### SUPPLIED ENTRIES
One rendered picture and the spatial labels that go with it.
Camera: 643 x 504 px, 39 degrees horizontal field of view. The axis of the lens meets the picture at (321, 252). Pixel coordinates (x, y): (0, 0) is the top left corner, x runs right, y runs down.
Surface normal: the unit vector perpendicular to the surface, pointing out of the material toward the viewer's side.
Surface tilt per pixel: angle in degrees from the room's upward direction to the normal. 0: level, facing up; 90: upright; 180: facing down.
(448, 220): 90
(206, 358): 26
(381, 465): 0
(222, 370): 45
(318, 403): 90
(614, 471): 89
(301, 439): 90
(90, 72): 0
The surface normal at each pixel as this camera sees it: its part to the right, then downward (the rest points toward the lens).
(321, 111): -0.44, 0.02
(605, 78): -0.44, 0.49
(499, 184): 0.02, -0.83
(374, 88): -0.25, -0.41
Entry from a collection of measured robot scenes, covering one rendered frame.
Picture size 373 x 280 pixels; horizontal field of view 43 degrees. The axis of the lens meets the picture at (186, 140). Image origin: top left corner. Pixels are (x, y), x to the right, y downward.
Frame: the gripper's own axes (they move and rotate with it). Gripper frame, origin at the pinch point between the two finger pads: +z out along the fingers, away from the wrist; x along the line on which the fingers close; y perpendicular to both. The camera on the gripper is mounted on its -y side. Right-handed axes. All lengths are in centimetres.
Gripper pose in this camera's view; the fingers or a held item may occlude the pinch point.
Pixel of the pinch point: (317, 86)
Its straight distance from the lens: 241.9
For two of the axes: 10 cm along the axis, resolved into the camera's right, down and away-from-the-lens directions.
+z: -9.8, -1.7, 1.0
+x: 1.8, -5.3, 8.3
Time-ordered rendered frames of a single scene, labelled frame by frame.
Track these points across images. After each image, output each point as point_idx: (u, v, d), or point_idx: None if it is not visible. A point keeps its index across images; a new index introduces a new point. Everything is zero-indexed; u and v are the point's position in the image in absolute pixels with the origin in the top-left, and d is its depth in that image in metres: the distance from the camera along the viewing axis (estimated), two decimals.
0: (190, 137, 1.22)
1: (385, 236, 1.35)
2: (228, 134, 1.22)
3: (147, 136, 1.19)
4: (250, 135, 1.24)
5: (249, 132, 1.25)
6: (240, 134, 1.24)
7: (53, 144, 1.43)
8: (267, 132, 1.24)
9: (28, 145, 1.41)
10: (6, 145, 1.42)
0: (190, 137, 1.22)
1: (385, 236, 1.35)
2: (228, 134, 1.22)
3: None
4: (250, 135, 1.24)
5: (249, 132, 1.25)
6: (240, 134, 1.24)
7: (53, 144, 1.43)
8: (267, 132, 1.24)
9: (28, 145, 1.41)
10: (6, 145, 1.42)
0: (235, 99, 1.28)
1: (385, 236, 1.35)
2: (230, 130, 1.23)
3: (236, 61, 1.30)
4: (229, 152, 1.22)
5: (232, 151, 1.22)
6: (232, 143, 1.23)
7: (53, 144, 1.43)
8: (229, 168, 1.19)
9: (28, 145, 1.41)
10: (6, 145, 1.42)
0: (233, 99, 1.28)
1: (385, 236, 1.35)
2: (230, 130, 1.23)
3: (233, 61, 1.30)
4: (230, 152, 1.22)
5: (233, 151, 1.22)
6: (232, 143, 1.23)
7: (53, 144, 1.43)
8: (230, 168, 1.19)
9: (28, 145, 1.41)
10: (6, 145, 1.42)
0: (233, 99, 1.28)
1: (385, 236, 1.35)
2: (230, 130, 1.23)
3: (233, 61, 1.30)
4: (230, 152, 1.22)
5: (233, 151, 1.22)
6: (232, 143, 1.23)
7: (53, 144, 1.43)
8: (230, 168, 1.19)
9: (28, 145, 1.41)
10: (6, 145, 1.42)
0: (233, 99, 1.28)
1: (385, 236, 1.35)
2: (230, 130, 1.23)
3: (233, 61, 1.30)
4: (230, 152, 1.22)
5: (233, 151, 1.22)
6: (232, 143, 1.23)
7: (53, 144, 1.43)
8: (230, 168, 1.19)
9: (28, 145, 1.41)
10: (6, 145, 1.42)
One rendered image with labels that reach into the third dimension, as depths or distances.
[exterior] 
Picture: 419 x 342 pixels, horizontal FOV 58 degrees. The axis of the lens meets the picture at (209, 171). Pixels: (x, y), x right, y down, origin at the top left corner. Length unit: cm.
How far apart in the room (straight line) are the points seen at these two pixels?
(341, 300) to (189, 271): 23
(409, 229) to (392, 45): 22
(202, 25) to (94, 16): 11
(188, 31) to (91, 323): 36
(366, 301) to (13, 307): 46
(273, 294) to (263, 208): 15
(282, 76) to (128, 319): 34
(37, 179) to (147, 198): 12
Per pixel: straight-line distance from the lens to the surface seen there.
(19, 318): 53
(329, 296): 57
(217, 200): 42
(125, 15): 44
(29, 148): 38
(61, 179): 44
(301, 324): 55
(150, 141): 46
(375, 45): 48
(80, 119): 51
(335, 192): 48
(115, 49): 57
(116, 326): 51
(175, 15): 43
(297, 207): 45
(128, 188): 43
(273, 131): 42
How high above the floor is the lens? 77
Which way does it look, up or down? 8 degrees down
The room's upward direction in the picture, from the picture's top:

### PROBLEM TO SOLVE
Please write out, exactly as they appear above, only the lines in the stretch from the line with "Surface normal: the" through the line with "(222, 370): 45".

### TASK RESULT
Surface normal: the unit vector perpendicular to the surface, pointing out of the material toward the viewer's side.
Surface tilt per pixel: angle in degrees from the room's upward direction to the normal. 0: level, facing up; 90: upright; 180: facing down.
(448, 220): 90
(206, 358): 26
(381, 465): 0
(222, 370): 45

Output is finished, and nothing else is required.